Genome Assembly Exercises

Exercise 1: Whole Genome Alignment

Immediately after completing an assembly, the newly assembled sequence will often be compared to either a prior assembly or to the genome of a related species. This computation is called whole genome alignment. One of the leading tools for whole genome alignment is nucmer, distributed with MUMmer and available on sourceforge at http://mummer.sf.net.

In this exercise you will compare 2 genome files available from: wga.challenge1.tgz

For this exercise the most important tools are:

nucmer: align the two sequences
delta-filter: filter out repetitive alignments
show-coords: display the alignment information
mummerplot: draw a dotplot of the alignments
dnadiff: summarize differences between the sequences

Question 1: How many insertions, deletions, and rearrangements are there between the two sequences?

Hint: check out mummerplot and dnadiff

Exercise 2: Assembly with Allpaths

You will now assemble a microbe using one of the leading algorithms ALLPATHS-LG. For the exercise, we will use sequencing data from Staphylococcus aureus distributed as part of the Genome Assembly Gold-Stardard Evaluations (GAGE) project. You will then compare your new assembly to the reference genome to evaluate accuracy.

Steps:

Download and install ALLPATHS

Download the S. aureus sequencing reads

Assemble the reads using allpaths:

Prepare the in_libs.csv and in_groups.csv files (see the allpaths manual)
Prepare the data using PrepareAllpathsInputs.pl
Launch ALLPATHS using RunAllPathsLG

Align the contigs to the reference genome (included with the read data) with nucmer

Summarize the quality of the assembly (also see assembly.report)

Question 2: How many insertions, deletions, and rearrangements are there between the assembled sequence and the reference?

Exercise 3: Assembly with SOAPdenovo

In this exercise, you'll assemble the same genome using another leading algorithm SOAPdenovo. We will try the same assembly using the raw reads and then again with the reads corrected using the error correction pipeline Quake to evaluate if error correction is useful. Note ALLPATHS has an integrated error correction pipeline.

Raw Read Assembly:

Download and install SOAPdenovo.

Download the S. aureus sequencing reads (same as above)

Prepare the soap config file (see soapdenovo manual)

Run SOAPdenovo using k=45

align the scaffolds to the reference genome (included with the read data) with nucmer

summarize the quality of the assembly (also see the SOAPdenovo log file)

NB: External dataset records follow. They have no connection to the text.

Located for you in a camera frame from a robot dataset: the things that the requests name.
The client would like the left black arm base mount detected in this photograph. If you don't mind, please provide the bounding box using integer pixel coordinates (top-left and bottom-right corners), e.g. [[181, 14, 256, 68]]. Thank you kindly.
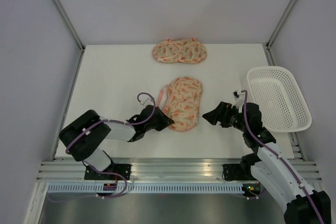
[[84, 164, 131, 180]]

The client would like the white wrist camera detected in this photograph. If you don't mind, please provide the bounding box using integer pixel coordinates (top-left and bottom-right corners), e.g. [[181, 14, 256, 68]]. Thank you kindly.
[[233, 90, 245, 109], [139, 97, 153, 106]]

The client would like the white perforated plastic basket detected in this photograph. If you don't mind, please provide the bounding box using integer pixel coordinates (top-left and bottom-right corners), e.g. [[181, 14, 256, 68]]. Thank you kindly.
[[247, 66, 312, 133]]

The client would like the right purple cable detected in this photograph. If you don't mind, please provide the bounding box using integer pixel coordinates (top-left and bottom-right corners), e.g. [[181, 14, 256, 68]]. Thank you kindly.
[[241, 90, 325, 224]]

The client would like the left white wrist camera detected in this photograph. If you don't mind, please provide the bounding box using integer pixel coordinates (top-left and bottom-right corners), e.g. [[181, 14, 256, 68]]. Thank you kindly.
[[139, 97, 153, 106]]

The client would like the left aluminium frame post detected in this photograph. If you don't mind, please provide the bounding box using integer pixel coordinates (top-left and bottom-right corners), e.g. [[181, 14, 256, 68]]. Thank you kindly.
[[36, 0, 86, 51]]

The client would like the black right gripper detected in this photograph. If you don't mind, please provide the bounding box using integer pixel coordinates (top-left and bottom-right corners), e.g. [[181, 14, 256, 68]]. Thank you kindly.
[[202, 101, 248, 132]]

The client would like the floral mesh laundry bag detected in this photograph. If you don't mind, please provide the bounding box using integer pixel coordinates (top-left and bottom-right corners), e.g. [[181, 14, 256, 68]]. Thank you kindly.
[[156, 77, 203, 132], [152, 38, 207, 64]]

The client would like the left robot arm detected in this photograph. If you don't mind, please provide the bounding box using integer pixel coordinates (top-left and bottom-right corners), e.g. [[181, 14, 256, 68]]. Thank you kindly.
[[59, 105, 175, 180]]

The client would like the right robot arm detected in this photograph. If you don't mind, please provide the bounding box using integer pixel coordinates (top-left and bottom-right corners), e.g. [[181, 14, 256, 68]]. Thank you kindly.
[[202, 102, 332, 223]]

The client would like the aluminium frame post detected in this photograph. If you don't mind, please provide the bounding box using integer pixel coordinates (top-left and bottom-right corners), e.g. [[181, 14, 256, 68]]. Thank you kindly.
[[36, 0, 86, 51], [265, 0, 298, 50]]

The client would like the right aluminium frame post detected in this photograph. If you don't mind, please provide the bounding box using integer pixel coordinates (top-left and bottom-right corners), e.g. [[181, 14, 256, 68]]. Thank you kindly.
[[265, 0, 298, 50]]

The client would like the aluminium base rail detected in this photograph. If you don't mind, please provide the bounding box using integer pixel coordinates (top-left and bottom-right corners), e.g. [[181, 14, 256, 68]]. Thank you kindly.
[[36, 157, 323, 182]]

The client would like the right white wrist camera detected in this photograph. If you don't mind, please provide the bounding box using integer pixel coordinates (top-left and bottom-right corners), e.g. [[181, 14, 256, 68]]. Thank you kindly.
[[233, 90, 245, 109]]

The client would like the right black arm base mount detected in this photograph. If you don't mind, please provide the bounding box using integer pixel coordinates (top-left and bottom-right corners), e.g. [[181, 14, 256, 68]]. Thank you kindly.
[[222, 153, 261, 182]]

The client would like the white slotted cable duct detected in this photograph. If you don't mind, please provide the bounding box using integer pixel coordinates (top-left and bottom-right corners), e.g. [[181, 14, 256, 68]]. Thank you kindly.
[[48, 182, 244, 194]]

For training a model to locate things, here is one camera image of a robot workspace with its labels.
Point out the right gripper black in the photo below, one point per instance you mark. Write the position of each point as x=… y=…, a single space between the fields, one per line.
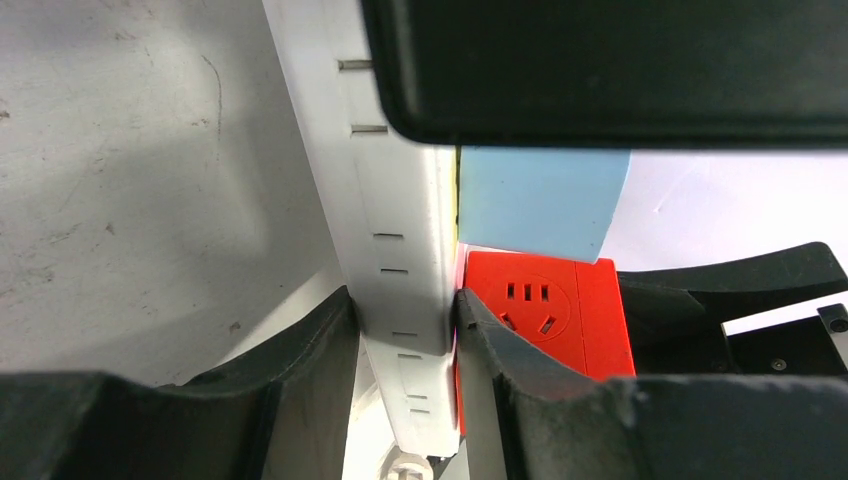
x=678 y=319

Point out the blue plug adapter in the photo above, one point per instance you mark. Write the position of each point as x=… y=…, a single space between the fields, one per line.
x=545 y=201

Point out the white power strip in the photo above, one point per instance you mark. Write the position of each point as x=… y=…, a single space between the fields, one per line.
x=390 y=208

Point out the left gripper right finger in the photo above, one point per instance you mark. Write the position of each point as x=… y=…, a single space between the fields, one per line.
x=527 y=416

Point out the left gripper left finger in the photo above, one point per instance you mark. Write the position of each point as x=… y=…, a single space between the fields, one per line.
x=278 y=411

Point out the red cube socket adapter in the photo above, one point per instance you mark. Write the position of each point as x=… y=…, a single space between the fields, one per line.
x=572 y=311

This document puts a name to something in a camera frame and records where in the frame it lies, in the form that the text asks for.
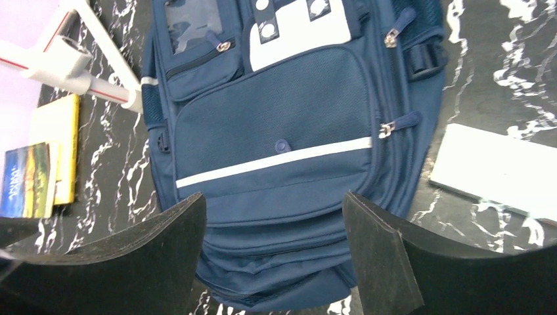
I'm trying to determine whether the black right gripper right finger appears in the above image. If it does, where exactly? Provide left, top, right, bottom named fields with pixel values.
left=342, top=192, right=556, bottom=314

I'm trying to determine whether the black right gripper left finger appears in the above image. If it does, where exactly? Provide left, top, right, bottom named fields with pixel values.
left=1, top=193, right=206, bottom=314

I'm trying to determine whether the Animal Farm book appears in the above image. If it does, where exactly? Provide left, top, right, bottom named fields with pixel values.
left=1, top=142, right=59, bottom=219

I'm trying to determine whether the yellow book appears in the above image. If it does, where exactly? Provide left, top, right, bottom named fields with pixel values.
left=30, top=94, right=80, bottom=205

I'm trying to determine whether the navy blue student backpack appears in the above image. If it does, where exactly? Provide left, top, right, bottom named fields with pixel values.
left=141, top=1, right=447, bottom=312

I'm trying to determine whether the small card box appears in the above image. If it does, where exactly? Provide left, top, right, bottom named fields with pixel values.
left=430, top=123, right=556, bottom=224

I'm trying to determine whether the white PVC pipe stand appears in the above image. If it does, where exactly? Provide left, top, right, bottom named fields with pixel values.
left=1, top=1, right=143, bottom=114

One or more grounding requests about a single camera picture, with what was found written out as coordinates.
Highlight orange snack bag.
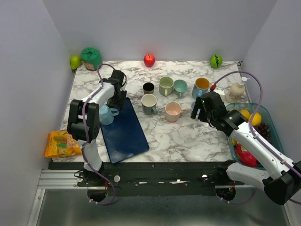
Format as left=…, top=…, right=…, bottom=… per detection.
left=44, top=130, right=81, bottom=158

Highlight yellow banana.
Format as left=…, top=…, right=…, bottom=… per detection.
left=232, top=139, right=237, bottom=146

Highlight red dragon fruit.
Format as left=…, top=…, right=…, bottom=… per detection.
left=235, top=143, right=257, bottom=167

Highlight cream lotion pump bottle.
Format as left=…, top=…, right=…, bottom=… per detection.
left=225, top=77, right=249, bottom=103

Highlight teal mug with bird picture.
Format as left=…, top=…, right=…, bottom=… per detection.
left=174, top=80, right=188, bottom=97

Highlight teal plastic fruit bin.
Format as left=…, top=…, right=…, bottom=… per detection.
left=223, top=102, right=285, bottom=172

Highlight dark blue tray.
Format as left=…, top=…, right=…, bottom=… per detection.
left=100, top=97, right=150, bottom=163

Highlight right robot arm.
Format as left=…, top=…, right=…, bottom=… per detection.
left=191, top=91, right=301, bottom=205

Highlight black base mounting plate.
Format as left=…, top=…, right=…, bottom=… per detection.
left=49, top=162, right=235, bottom=198

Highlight pink cup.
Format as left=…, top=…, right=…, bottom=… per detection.
left=165, top=102, right=187, bottom=122

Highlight pale green mug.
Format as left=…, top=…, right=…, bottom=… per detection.
left=159, top=77, right=174, bottom=97

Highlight brown striped mug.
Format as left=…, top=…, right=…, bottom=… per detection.
left=143, top=82, right=155, bottom=94

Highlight dark teal upside-down mug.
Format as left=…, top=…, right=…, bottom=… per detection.
left=141, top=94, right=158, bottom=115

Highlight blue mug with gold pattern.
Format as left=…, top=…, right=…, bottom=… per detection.
left=192, top=78, right=210, bottom=99

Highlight green wrapped cylinder package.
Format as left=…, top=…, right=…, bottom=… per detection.
left=80, top=48, right=103, bottom=71

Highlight dark purple grapes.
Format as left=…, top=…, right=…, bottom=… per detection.
left=254, top=122, right=272, bottom=143

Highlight yellow-green pear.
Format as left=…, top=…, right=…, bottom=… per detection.
left=70, top=56, right=82, bottom=70

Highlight green striped ball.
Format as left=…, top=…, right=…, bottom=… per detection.
left=210, top=54, right=222, bottom=68

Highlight red apple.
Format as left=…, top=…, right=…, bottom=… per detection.
left=143, top=54, right=155, bottom=67

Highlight light blue small mug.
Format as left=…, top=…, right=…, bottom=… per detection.
left=99, top=105, right=119, bottom=125

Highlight orange fruit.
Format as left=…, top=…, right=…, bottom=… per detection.
left=240, top=109, right=250, bottom=119

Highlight yellow lemon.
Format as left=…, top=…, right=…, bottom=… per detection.
left=248, top=113, right=262, bottom=127

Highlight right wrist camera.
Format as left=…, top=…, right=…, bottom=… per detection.
left=209, top=85, right=225, bottom=96

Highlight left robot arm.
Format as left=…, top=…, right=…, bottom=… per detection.
left=67, top=69, right=127, bottom=186

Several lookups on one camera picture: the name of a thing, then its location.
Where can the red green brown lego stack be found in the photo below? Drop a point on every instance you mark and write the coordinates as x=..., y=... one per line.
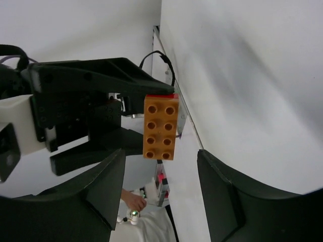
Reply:
x=160, y=122

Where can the aluminium table edge rail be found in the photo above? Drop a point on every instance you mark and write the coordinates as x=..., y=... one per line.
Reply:
x=163, y=72

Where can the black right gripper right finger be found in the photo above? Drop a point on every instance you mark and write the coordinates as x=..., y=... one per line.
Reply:
x=240, y=208

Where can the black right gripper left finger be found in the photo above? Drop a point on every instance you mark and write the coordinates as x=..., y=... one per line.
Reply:
x=84, y=208

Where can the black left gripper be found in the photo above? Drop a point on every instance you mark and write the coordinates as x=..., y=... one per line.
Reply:
x=63, y=109

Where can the person in white clothing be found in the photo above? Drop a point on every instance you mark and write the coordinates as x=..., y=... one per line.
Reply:
x=152, y=226

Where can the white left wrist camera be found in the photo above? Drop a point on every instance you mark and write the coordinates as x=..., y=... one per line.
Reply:
x=18, y=134

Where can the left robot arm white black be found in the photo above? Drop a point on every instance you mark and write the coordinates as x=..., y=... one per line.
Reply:
x=12, y=85

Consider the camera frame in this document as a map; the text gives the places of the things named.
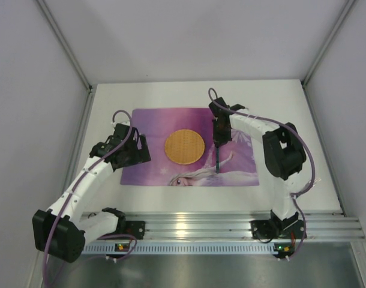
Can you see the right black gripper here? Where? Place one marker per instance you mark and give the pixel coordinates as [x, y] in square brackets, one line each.
[218, 143]

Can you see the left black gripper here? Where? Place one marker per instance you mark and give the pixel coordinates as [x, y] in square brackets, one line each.
[138, 153]

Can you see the spoon with teal handle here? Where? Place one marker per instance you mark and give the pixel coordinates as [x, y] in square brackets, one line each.
[217, 160]

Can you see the purple printed placemat cloth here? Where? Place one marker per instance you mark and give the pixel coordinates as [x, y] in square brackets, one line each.
[237, 164]

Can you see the round woven bamboo plate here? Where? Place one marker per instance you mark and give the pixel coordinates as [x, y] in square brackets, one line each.
[184, 147]

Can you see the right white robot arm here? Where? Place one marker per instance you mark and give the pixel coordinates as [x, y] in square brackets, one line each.
[281, 149]

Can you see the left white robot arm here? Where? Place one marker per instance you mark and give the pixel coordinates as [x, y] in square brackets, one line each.
[60, 231]

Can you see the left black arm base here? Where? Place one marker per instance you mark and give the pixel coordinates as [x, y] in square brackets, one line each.
[134, 228]

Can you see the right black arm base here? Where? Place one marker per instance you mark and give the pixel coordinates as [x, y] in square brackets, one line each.
[269, 230]

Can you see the left aluminium frame post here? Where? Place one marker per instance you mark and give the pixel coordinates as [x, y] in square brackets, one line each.
[59, 35]

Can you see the aluminium frame post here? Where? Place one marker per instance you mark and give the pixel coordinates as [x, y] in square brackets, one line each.
[59, 35]
[328, 41]

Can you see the aluminium mounting rail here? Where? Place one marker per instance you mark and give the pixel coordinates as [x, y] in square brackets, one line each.
[195, 227]

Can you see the fork with teal handle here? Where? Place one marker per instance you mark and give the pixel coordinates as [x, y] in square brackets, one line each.
[310, 184]

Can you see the perforated grey cable duct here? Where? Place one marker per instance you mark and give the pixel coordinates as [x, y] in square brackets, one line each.
[197, 248]

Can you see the right aluminium frame post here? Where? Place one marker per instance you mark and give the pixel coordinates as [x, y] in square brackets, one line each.
[328, 41]

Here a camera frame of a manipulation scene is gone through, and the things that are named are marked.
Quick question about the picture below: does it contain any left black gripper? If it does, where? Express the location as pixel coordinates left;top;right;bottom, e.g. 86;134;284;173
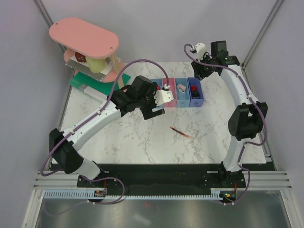
137;83;165;120

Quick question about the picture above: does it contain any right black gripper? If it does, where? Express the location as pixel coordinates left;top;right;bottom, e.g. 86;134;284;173
190;52;215;81

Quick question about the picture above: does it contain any red black round stamp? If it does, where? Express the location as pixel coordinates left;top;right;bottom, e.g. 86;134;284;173
190;85;198;93

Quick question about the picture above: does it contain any purple drawer bin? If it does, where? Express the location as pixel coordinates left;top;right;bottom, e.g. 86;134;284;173
187;77;205;107

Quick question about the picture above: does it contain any pink eraser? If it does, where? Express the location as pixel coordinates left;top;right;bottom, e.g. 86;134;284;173
177;84;187;93

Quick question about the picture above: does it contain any light blue drawer bin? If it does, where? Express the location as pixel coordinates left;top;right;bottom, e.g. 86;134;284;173
151;78;163;89

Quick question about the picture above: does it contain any pink drawer bin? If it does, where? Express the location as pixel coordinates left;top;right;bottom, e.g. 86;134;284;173
163;77;177;108

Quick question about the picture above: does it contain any red pen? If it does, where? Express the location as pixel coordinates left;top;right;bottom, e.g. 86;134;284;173
170;127;190;138

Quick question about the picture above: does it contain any blue pencil sharpener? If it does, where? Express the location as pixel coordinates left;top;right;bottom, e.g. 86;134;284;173
192;92;200;99

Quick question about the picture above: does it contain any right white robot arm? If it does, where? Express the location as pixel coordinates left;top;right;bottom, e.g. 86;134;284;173
190;41;268;187

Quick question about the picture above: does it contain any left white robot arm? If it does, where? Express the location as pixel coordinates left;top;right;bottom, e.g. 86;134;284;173
49;76;173;187

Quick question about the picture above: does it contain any cream yellow cylinder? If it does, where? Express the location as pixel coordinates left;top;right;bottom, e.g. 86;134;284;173
86;57;106;73

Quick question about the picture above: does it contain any white silver box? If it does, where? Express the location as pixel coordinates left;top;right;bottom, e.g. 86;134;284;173
66;56;118;82

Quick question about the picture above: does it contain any dark red card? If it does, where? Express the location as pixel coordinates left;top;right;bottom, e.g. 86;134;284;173
75;52;87;63

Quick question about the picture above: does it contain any pink tiered shelf stand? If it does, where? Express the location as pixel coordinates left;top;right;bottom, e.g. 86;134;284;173
49;18;124;73

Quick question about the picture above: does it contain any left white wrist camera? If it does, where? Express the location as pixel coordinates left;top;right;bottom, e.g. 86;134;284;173
153;85;171;107

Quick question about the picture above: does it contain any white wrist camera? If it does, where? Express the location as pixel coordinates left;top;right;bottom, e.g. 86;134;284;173
153;85;171;107
190;43;208;60

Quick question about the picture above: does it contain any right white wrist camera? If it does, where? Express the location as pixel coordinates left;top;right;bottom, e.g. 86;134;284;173
190;43;208;60

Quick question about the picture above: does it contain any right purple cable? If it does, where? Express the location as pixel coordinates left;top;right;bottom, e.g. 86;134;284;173
183;43;269;206

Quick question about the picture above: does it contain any purple cable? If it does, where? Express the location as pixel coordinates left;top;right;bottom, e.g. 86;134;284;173
39;58;170;217
183;43;269;206

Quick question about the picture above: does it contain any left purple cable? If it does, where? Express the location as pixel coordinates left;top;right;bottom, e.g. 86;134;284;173
39;58;170;217

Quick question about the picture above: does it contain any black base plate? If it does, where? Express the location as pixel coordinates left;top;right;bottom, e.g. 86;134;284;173
77;164;246;195

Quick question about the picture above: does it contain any light blue cable duct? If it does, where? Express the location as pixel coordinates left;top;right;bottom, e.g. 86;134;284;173
43;189;224;200

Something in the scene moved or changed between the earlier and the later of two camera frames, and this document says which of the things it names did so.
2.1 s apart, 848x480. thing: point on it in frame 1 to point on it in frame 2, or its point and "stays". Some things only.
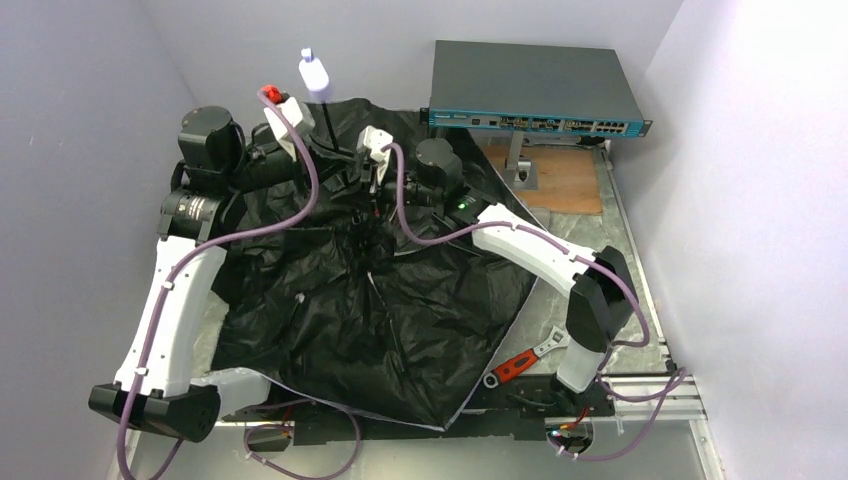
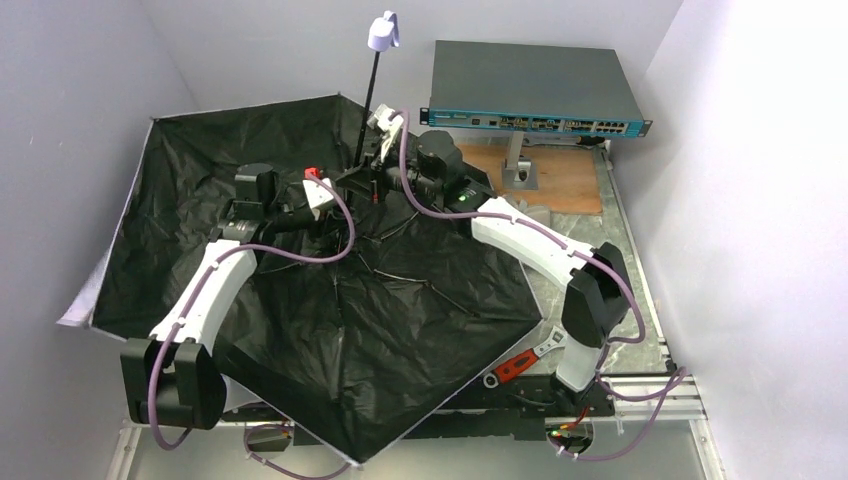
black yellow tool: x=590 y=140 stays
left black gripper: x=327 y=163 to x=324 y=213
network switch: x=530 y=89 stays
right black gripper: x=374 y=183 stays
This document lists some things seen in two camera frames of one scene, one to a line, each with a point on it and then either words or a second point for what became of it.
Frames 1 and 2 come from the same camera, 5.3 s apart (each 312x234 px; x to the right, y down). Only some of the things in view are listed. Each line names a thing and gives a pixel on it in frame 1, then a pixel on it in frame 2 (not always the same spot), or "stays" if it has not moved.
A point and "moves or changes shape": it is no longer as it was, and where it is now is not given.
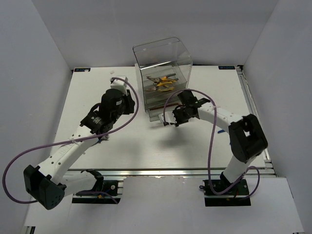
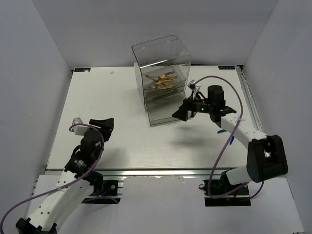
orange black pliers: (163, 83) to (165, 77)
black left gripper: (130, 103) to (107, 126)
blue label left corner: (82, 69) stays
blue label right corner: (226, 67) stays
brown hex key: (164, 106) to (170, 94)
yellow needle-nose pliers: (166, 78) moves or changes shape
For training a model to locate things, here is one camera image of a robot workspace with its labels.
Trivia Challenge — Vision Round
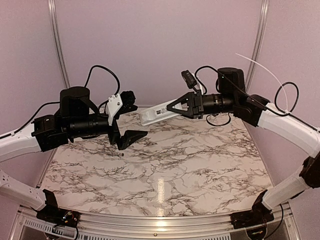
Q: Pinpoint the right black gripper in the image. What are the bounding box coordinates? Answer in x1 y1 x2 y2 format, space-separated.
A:
167 88 237 119

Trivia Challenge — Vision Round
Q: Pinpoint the white remote control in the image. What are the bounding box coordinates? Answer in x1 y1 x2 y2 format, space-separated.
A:
138 99 179 126

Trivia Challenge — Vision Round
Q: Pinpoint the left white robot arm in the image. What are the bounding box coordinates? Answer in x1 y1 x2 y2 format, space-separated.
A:
0 86 148 162

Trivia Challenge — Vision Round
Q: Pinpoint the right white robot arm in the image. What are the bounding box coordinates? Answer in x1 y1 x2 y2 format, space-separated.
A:
166 67 320 224

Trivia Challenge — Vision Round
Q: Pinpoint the white zip tie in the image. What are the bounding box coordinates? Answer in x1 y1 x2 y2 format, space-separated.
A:
234 52 292 115

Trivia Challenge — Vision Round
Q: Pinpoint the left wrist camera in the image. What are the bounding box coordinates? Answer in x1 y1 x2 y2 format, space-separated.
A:
106 90 136 126

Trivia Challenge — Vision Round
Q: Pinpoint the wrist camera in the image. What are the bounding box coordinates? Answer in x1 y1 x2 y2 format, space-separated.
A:
106 90 136 126
181 70 204 94

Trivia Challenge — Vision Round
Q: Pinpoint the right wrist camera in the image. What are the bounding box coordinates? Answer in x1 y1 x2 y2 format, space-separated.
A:
181 70 204 94

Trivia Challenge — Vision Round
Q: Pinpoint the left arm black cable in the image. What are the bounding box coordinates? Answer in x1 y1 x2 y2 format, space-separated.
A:
0 65 121 137

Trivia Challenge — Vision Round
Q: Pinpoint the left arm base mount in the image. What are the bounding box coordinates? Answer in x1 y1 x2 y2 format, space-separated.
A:
36 189 80 228

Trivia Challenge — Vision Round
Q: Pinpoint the right aluminium frame post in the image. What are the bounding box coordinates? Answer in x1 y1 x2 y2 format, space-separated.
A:
246 0 270 88

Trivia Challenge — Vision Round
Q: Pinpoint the aluminium frame post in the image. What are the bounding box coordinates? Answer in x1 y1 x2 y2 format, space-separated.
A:
246 0 270 88
47 0 71 89

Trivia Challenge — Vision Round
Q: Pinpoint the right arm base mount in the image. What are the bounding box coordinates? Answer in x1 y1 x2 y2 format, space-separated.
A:
230 190 275 229

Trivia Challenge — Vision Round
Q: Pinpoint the left aluminium frame post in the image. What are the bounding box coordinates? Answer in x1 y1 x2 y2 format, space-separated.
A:
47 0 71 89

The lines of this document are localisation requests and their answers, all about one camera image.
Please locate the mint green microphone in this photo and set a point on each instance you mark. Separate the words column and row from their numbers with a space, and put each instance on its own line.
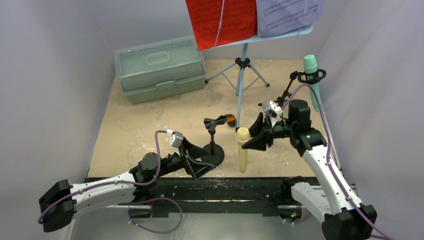
column 310, row 66

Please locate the lavender sheet music page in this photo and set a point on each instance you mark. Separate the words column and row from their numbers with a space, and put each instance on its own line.
column 278, row 17

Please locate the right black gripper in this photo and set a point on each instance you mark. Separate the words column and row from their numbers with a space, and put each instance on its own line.
column 268, row 130

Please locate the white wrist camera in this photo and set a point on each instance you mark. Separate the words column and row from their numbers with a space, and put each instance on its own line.
column 175, row 140
column 273, row 111

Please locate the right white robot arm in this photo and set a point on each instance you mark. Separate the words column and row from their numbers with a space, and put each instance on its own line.
column 341, row 213

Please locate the light blue music stand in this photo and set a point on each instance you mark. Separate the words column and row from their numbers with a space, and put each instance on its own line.
column 244, row 62

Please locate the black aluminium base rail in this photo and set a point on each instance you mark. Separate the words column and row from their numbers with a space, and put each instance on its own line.
column 269, row 196

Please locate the black round-base microphone stand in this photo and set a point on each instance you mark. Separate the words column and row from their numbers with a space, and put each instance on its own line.
column 215, row 153

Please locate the cream yellow microphone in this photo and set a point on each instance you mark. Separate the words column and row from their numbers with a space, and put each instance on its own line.
column 242, row 137

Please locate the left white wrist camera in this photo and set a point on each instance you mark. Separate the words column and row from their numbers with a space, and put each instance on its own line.
column 175, row 140

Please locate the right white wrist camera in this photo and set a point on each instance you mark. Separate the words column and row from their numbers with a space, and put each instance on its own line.
column 273, row 111

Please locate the red sheet music page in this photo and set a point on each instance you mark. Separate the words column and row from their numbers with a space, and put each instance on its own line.
column 220, row 22

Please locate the grey-green plastic toolbox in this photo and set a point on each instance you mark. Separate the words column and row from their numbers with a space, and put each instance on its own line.
column 160, row 69

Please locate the orange black hex key set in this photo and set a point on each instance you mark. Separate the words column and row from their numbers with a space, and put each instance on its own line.
column 231, row 120

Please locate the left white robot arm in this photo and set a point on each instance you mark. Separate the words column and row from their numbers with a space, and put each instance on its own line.
column 64, row 201

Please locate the black tripod microphone stand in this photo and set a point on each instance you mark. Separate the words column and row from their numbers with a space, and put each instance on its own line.
column 301, row 78

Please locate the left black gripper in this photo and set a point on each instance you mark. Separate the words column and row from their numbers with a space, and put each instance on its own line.
column 193, row 167

Question 3: How many insertions, deletions, and rearrangements are there between the assembled sequence and the reference?

Error Corrected Assembly:

Download and install Quake (directly from the source repository)

Prepare a file with the fragment pairs (pairs.list)

Error correct the fragment reads using quake.py -f pairs.list -k 17

Prepare a new soap config file using the error corrected fragments

Run SOAPdenovo using k=45

align the scaffolds to the reference genome (included with the read data) with nucmer

summarize the quality of the assembly (also see the SOAPdenovo log file)

Question 4: How many insertions, deletions, and rearrangements are there between the assembled sequence and the reference?

Question 5: How useful was the error correction?

Question 6: How does the SOAPdenovo assembly compare the ALLPATHS assembly?

Exercise 4: Assembly with Celera Assembler

The last exercise is to assemble the reads using the Celera Assembler. You should error correct the fragment reads with quake before assembly.

Celera assembly:

Download and install Celera Assembler

Error correct the fragment reads with quake (see above)

Convert the fragment pairs to FRG format using fastqToCA

Convert the jumping pairs to FRG format using fastqToCA

Assemble the reads using runCA fragment.frg jump.frg

align the scaffolds to the reference genome (included with the read data) with nucmer

summarize the quality of the assembly (also see the SOAPdenovo log file)

Exercise 1: Whole Genome Alignment

Question 1: How many insertions, deletions, and rearrangements are there between the two sequences?

Exercise 2: Assembly with Allpaths

Question 2: How many insertions, deletions, and rearrangements are there between the assembled sequence and the reference?

Exercise 3: Assembly with SOAPdenovo

Question 3: How many insertions, deletions, and rearrangements are there between the assembled sequence and the reference?

Question 4: How many insertions, deletions, and rearrangements are there between the assembled sequence and the reference?

Question 5: How useful was the error correction?

Question 6: How does the SOAPdenovo assembly compare the ALLPATHS assembly?

Exercise 4: Assembly with Celera Assembler

Question 7: How many insertions, deletions, and rearrangements are there between the assembled sequence and the reference?

Question 8: Which of the 3 assemblers worked the best?